— Records excerpted from a collection —
# # #

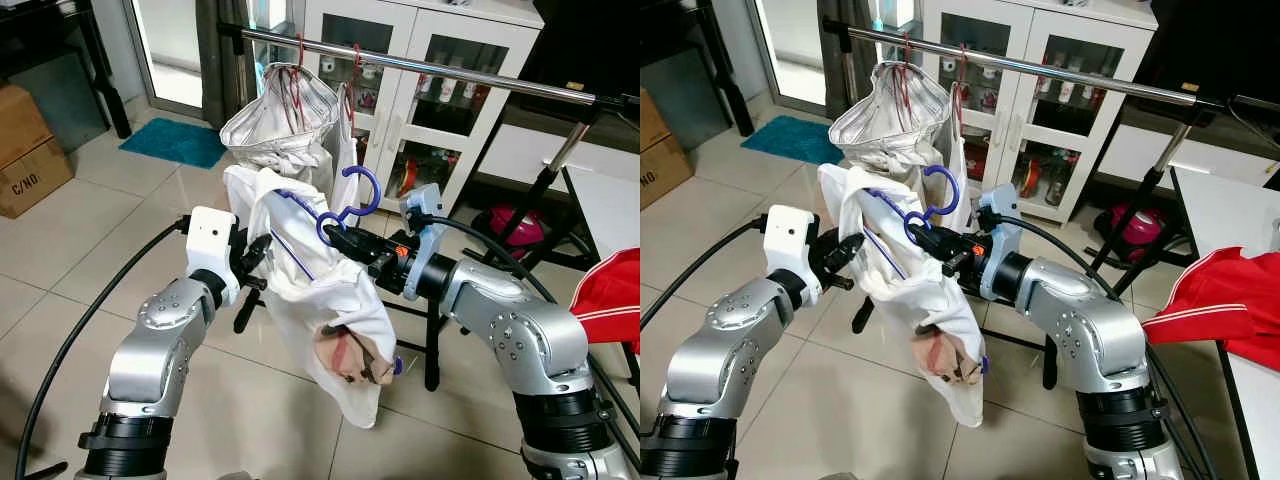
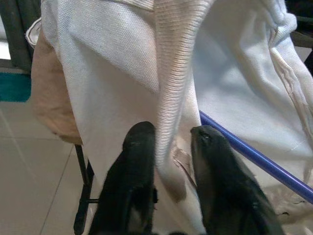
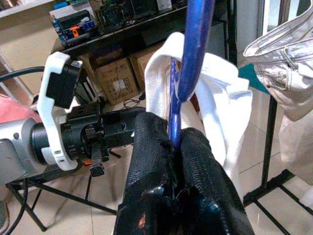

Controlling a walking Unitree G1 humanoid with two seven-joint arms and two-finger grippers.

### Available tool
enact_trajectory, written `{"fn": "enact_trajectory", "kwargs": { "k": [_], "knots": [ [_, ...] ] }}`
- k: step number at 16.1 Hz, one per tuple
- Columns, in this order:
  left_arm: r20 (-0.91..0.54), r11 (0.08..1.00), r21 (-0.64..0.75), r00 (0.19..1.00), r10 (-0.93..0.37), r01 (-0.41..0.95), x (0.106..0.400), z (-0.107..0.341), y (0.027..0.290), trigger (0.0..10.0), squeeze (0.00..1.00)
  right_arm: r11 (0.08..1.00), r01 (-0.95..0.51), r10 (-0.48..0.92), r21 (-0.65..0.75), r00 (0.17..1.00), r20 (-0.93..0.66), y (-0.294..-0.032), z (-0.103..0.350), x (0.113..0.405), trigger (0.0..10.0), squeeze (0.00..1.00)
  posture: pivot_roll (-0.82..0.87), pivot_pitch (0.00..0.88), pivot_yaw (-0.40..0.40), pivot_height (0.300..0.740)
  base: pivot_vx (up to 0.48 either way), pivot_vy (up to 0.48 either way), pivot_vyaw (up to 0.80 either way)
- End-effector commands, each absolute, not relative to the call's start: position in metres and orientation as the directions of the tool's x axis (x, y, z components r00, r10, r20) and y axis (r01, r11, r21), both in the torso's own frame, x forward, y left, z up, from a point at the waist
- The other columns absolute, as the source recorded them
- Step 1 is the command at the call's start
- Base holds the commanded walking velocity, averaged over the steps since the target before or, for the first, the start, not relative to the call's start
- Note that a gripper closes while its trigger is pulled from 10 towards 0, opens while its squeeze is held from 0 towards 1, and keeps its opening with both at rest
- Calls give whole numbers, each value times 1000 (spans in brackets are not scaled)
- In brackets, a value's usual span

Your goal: Hang hanger

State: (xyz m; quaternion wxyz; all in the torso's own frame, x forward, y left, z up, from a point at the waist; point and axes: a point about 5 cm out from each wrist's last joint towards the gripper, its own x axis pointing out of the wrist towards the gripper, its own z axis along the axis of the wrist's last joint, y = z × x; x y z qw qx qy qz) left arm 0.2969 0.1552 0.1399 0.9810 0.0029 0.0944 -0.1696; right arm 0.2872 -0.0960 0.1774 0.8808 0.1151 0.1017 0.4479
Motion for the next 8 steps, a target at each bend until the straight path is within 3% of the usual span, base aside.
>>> {"fn": "enact_trajectory", "kwargs": {
  "k": [1, 8],
  "knots": [
    [-187, 942, -31, 924, -334, 335, 296, 140, 154, 0, 0, 566, -778, 815, 271, 578, -43, -96, 186, 288, 0, 0, -71, 0, -70, 740, 0, 0, 0],
    [-122, 935, -29, 927, -355, 354, 297, 161, 155, 0, 0, 577, -772, 810, 267, 583, -64, -96, 183, 289, 0, 0, -59, 0, -73, 740, 0, 0, 0]
  ]
}}
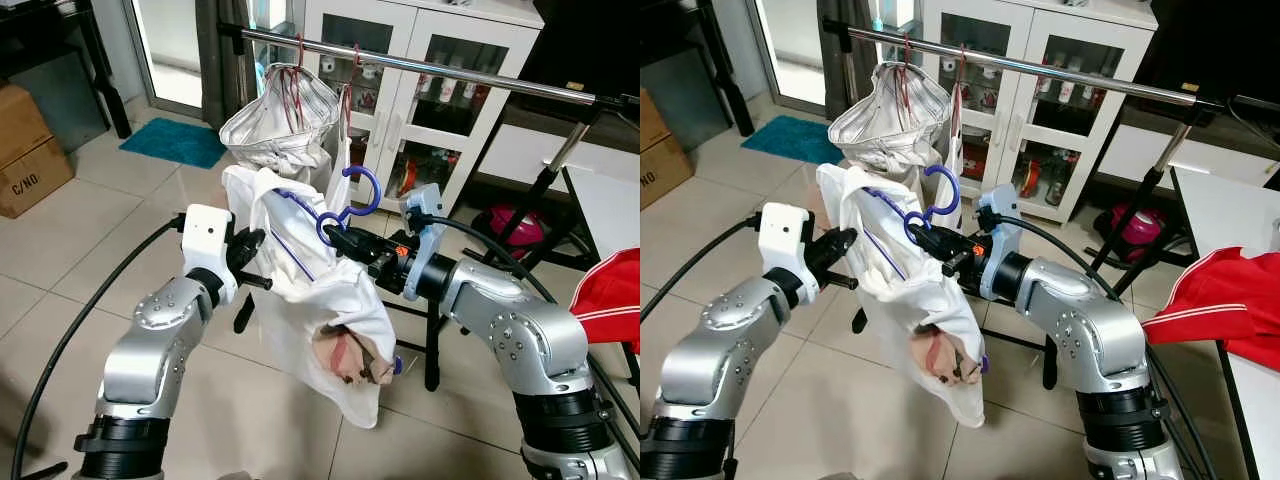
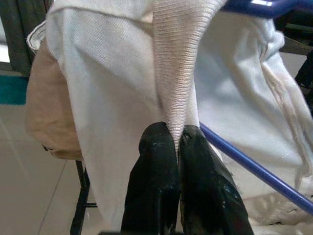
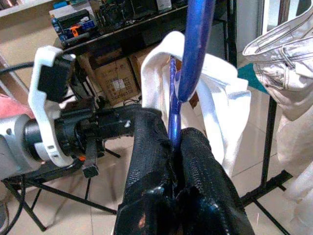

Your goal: Hang hanger

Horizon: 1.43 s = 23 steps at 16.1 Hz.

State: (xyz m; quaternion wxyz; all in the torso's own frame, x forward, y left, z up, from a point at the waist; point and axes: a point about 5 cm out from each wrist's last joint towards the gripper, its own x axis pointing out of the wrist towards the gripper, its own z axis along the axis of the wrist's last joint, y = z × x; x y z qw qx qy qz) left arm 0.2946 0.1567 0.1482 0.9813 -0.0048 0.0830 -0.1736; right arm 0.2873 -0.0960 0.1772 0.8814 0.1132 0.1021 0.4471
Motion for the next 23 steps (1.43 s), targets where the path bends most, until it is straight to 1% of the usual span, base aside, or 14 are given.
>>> {"fn": "enact_trajectory", "kwargs": {
  "k": [1, 2, 6, 8, 10, 11, 13, 17, 19, 20, 21, 22, 23],
  "knots": [
    [-110, 934, -18, 928, -357, 357, 298, 168, 155, 0, 0, 591, -769, 803, 244, 588, -96, -97, 179, 290, 0, 0, -59, 0, -73, 740, 0, 0, 0],
    [-97, 935, 3, 931, -352, 354, 300, 180, 154, 0, 0, 610, -766, 792, 200, 590, -156, -99, 171, 290, 0, 0, -59, 0, -73, 740, 0, 0, 0],
    [-82, 935, 53, 935, -345, 350, 302, 198, 157, 0, 0, 625, -766, 774, 149, 585, -242, -100, 159, 289, 0, 0, -53, 0, -75, 740, 0, 0, 0],
    [-77, 937, 81, 939, -335, 341, 306, 213, 162, 0, 0, 599, -795, 770, 93, 541, -338, -100, 145, 283, 0, 0, -46, 0, -81, 740, 0, 0, 0],
    [-132, 911, 103, 913, -386, 400, 305, 212, 161, 0, 0, 563, -823, 785, 83, 500, -366, -98, 141, 278, 0, 0, -45, 0, -81, 740, 0, 0, 0],
    [-247, 863, 116, 856, -454, 491, 300, 198, 159, 0, 0, 517, -851, 810, 89, 453, -371, -94, 140, 273, 0, 0, -50, 0, -77, 740, 0, 0, 0],
    [-374, 824, 146, 802, -466, 548, 293, 186, 163, 0, 0, 487, -869, 825, 87, 426, -371, -93, 141, 269, 0, 0, -52, 0, -72, 740, 0, 0, 0],
    [-464, 797, 187, 767, -444, 574, 287, 186, 172, 0, 0, 493, -866, 822, 83, 433, -370, -95, 140, 269, 0, 0, -50, 0, -68, 740, 0, 0, 0],
    [-476, 782, 206, 758, -445, 589, 286, 189, 173, 0, 0, 492, -867, 823, 83, 431, -370, -95, 140, 269, 0, 0, -50, 0, -68, 740, 0, 0, 0],
    [-481, 767, 227, 754, -448, 600, 285, 193, 174, 392, 0, 491, -867, 823, 84, 431, -370, -95, 140, 269, 0, 0, -48, 0, -69, 740, 0, 0, 0],
    [-474, 759, 184, 733, -488, 625, 283, 198, 173, 10000, 31, 489, -868, 824, 85, 429, -370, -95, 140, 269, 0, 0, -46, 0, -71, 740, 0, 0, 0],
    [-471, 751, 170, 722, -506, 637, 283, 200, 173, 10000, 1000, 488, -869, 825, 86, 427, -369, -95, 140, 269, 0, 0, -46, 0, -71, 740, 0, 0, 0],
    [-482, 731, 148, 694, -535, 666, 280, 201, 175, 10000, 1000, 483, -871, 829, 90, 422, -367, -94, 140, 269, 0, 0, -45, 0, -72, 740, 0, 0, 0]
  ]
}}
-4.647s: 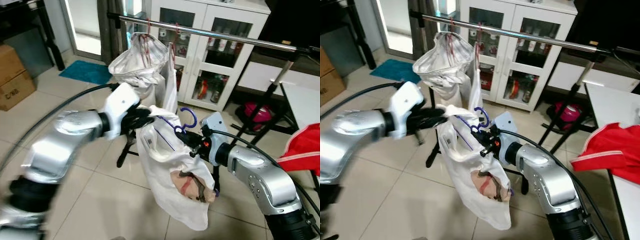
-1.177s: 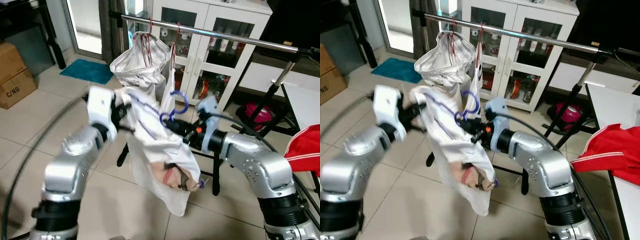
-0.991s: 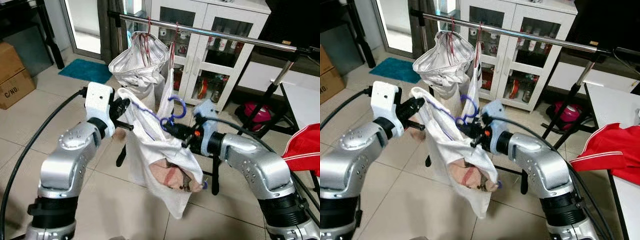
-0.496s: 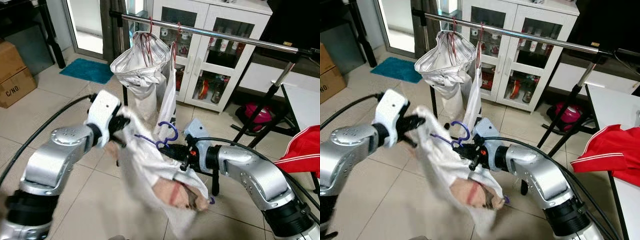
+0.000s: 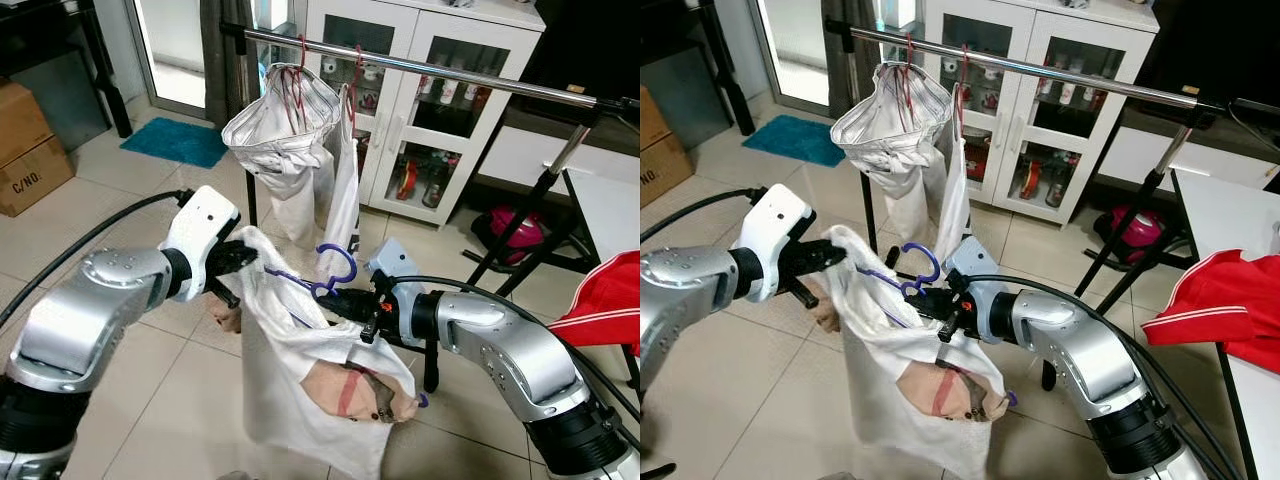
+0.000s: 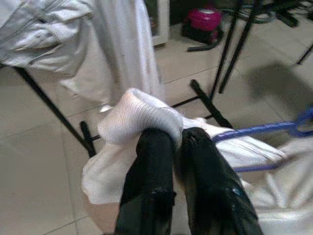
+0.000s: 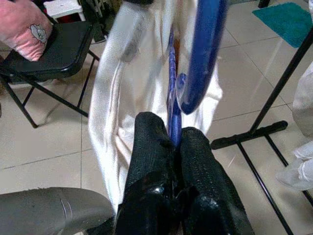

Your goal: Hang hanger

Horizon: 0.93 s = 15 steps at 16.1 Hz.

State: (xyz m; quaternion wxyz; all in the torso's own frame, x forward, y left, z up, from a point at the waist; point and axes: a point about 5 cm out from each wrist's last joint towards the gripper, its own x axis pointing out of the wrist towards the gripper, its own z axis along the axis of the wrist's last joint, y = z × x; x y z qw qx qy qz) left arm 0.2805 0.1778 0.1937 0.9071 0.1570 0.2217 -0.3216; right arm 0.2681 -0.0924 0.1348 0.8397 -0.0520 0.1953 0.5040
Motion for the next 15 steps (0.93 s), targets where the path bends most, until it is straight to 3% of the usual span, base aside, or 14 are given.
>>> {"fn": "enact_trajectory", "kwargs": {
  "k": [1, 5, 9, 12, 15],
  "knots": [
    [-493, 721, 145, 681, -541, 678, 279, 203, 181, 10000, 1000, 477, -874, 832, 92, 415, -367, -94, 140, 269, 0, 0, -44, 0, -73, 740, 0, 0, 0],
    [-493, 670, 148, 641, -588, 728, 286, 213, 188, 10000, 1000, 470, -877, 836, 96, 408, -366, -92, 139, 269, 0, 0, -43, 0, -75, 740, 0, 0, 0],
    [-519, 467, 217, 507, -688, 857, 273, 222, 202, 10000, 1000, 469, -876, 845, 113, 408, -346, -94, 141, 268, 0, 0, -46, 0, -66, 740, 0, 0, 0],
    [-565, 524, 241, 557, -609, 817, 268, 216, 226, 10000, 1000, 475, -868, 855, 144, 417, -309, -98, 146, 270, 0, 0, -44, 0, -65, 740, 0, 0, 0],
    [-535, 603, 161, 583, -612, 781, 259, 203, 222, 10000, 1000, 477, -862, 862, 173, 421, -283, -98, 148, 270, 0, 0, -40, 0, -63, 740, 0, 0, 0]
  ]
}}
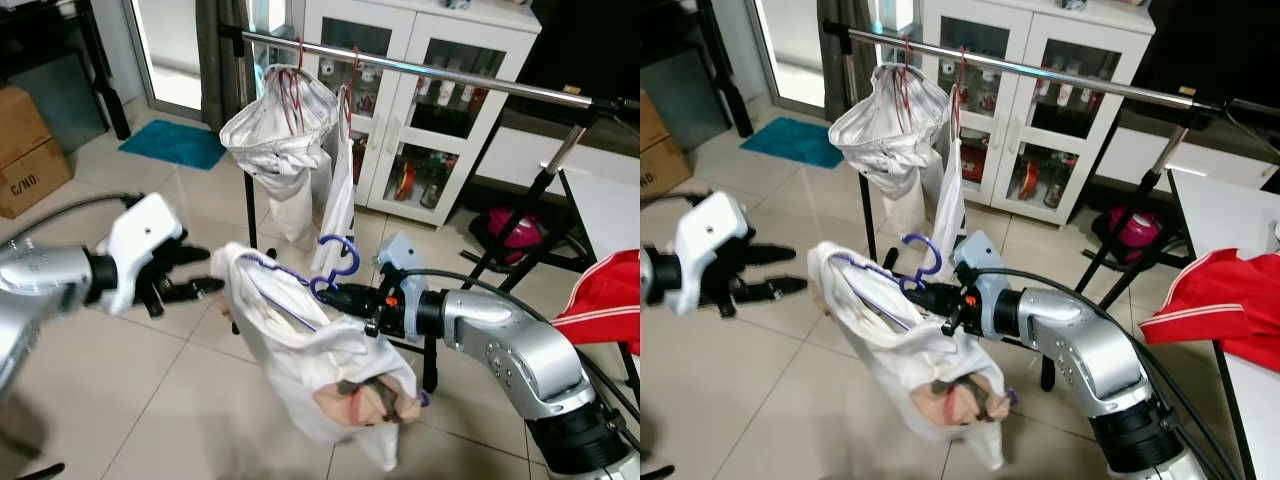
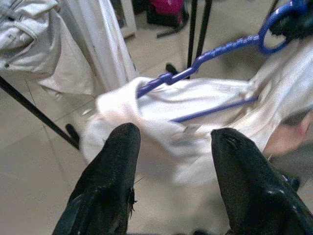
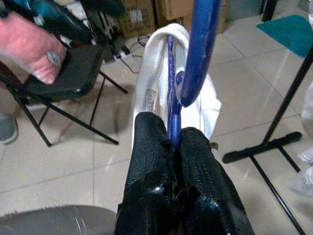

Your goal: Hang hanger

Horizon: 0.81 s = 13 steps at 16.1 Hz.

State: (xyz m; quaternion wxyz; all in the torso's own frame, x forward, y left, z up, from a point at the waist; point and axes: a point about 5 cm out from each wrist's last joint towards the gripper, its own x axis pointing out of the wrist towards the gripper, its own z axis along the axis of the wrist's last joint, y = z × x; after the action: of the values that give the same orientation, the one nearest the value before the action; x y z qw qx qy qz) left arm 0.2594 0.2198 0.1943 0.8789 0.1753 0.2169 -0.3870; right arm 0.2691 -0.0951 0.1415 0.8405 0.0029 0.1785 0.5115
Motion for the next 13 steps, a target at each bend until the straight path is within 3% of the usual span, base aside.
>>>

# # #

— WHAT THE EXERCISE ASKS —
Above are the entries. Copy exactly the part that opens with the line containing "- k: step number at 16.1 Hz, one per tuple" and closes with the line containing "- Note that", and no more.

— WRITTEN RESPONSE —
- k: step number at 16.1 Hz, one per tuple
- Columns, in this order:
  left_arm: r20 (-0.91..0.54), r11 (0.08..1.00), r21 (-0.64..0.75), r00 (0.19..1.00), r10 (-0.93..0.37), r01 (-0.41..0.95), x (0.106..0.400), z (-0.107..0.341), y (0.027..0.290), trigger (0.0..10.0), squeeze (0.00..1.00)
  right_arm: r11 (0.08..1.00), r01 (-0.95..0.51), r10 (-0.48..0.92), r21 (-0.65..0.75), r00 (0.17..1.00), r20 (-0.93..0.66), y (-0.294..-0.032), z (-0.103..0.350), x (0.113..0.405), trigger (0.0..10.0), squeeze (0.00..1.00)
  posture: pivot_roll (-0.82..0.87), pivot_pitch (0.00..0.88), pivot_yaw (-0.40..0.40), pivot_height (0.300..0.740)
  base: pivot_vx (up to 0.48 either way), pivot_vy (up to 0.48 either way), pivot_vyaw (up to 0.80 either way)
- End-effector commands, each absolute, not relative to the call's start: position in metres and orientation as the directions of the tool's x axis (x, y, z components r00, r10, r20) and y axis (r01, r11, r21), both in the torso's own frame, x forward, y left, z up, from a point at the waist
- The other columns absolute, as the source recorded them
- Step 1 is the command at the call's start
- Base holds the commanded walking velocity, averaged over the steps since the target before or, for the first, the start, not relative to the call's start
- Note that a gripper closes while its trigger is pulled from 10 towards 0, opens while its squeeze is held from 0 towards 1, and keeps its opening with both at rest

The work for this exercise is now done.